1. Molecular basis of Mediator subunit 12 in uterine leiomyomagenesis
Uterine leiomyomas (UL; or fibroids) are monoclonal neoplasms of the myometrium and represent the most frequent tumors among women worldwide. Although benign, they nonetheless account for significant morbidity. They are the primary indicator for hysterectomy, and a major cause of gynecologic and reproductive dysfunction, ranging from profuse menstrual bleeding and pelvic pain to infertility, recurrent miscarriage, and pre-term labor. Current treatment options are primarily surgical and often only precursory to hysterectomy. Newer medical therapies, designed to target the tumor-promoting actions of estrogen and progesterone, have shown early promise in clinical trials, but are otherwise fraught with long-term safety and other concerns. The development of alternative molecularly targeted therapies will progress only as fast our acquired insight concerning the molecular etiology of UL. In this regard, somatic mutations in exons 1 and 2 of the gene encoding the transcriptional Mediator subunit MED12 were recently found to occur at high frequency (~70%) in UL, suggesting a likely etiological basis previously lacking for the vast majority of these clinically significant lesions.
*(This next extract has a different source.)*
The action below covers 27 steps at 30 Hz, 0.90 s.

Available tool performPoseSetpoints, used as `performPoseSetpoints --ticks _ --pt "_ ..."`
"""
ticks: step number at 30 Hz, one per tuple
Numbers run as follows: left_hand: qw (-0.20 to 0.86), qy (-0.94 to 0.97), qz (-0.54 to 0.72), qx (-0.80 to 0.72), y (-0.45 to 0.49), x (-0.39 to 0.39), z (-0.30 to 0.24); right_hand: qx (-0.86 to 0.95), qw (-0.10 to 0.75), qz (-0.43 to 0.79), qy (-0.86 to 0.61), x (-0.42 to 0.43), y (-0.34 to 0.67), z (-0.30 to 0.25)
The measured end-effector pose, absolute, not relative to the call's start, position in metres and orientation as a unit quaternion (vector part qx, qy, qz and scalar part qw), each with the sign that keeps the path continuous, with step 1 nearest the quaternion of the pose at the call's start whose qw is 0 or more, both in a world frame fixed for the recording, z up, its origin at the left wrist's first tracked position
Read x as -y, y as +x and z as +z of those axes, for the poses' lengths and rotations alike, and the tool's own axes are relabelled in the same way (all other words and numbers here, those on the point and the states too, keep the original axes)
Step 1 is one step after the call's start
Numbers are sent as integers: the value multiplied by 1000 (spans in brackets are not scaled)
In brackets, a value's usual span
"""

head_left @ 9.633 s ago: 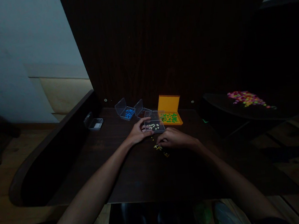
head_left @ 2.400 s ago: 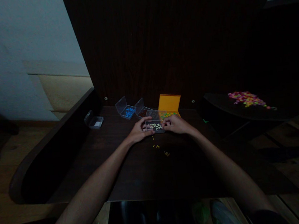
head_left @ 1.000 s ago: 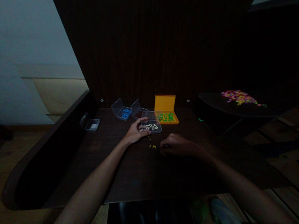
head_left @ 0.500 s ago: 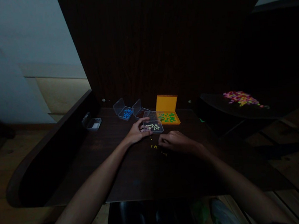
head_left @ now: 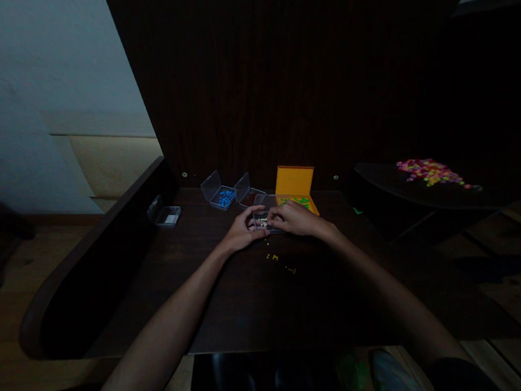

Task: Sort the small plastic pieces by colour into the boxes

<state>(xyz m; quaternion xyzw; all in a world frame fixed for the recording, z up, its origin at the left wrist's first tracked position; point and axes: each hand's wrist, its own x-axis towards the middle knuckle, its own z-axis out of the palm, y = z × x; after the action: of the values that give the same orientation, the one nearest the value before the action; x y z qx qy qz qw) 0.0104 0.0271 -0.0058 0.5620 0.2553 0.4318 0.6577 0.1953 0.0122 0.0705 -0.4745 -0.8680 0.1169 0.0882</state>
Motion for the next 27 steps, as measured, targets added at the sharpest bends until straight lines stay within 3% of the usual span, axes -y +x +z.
performPoseSetpoints --ticks 10,18,27 --pt "657 566 431 -248 11 -27 -6 870 42 84 -485 -16 193 68" --pt "634 577 436 -275 11 -27 -7 865 110 139 -469 8 215 100" --pt "625 583 432 -287 10 -25 -3 877 -39 192 -439 53 213 81"
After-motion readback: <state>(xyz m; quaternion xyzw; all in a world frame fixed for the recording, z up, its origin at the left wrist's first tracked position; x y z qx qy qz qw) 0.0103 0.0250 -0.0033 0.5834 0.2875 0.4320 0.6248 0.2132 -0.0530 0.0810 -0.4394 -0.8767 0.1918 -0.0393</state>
Mediator is a conserved multisubunit signal processor through which regulatory information conveyed by gene-specific transcription factors is transduced to RNA polymerase II (Pol II). MED12, along with MED13, Cyclin C (CycC) and CDK8, comprise a structurally distinct 4-subunit “kinase” module within Mediator. Notably, we and others have shown that MED12-dependent CDK8 activation is required for nuclear transduction of signals instigated by multiple oncogenic pathways with which MED12 is biochemically and genetically linked. In addition, MED12 itself is a target of oncogenic mutation, including exons 1 and 2 mutations linked to UL. However, the impact of these mutations on MED12 function and the molecular basis for their tumorigenic potential are unknown. Recently, we showed that UL-linked mutations in in MED12 disrupt its ability to activate CDK8 in Mediator, leading to reduced site-specific RNA Pol II phosphorylation and global dysregulation of gene expression. Our current studies are focused on how these defects drive fibrotic transformation of uterine smooth muscle cells and whether correction of these defects can delay or reverse the fibrotic phenotype. We expect these studies to have important implications for personalized treatment of women with UL.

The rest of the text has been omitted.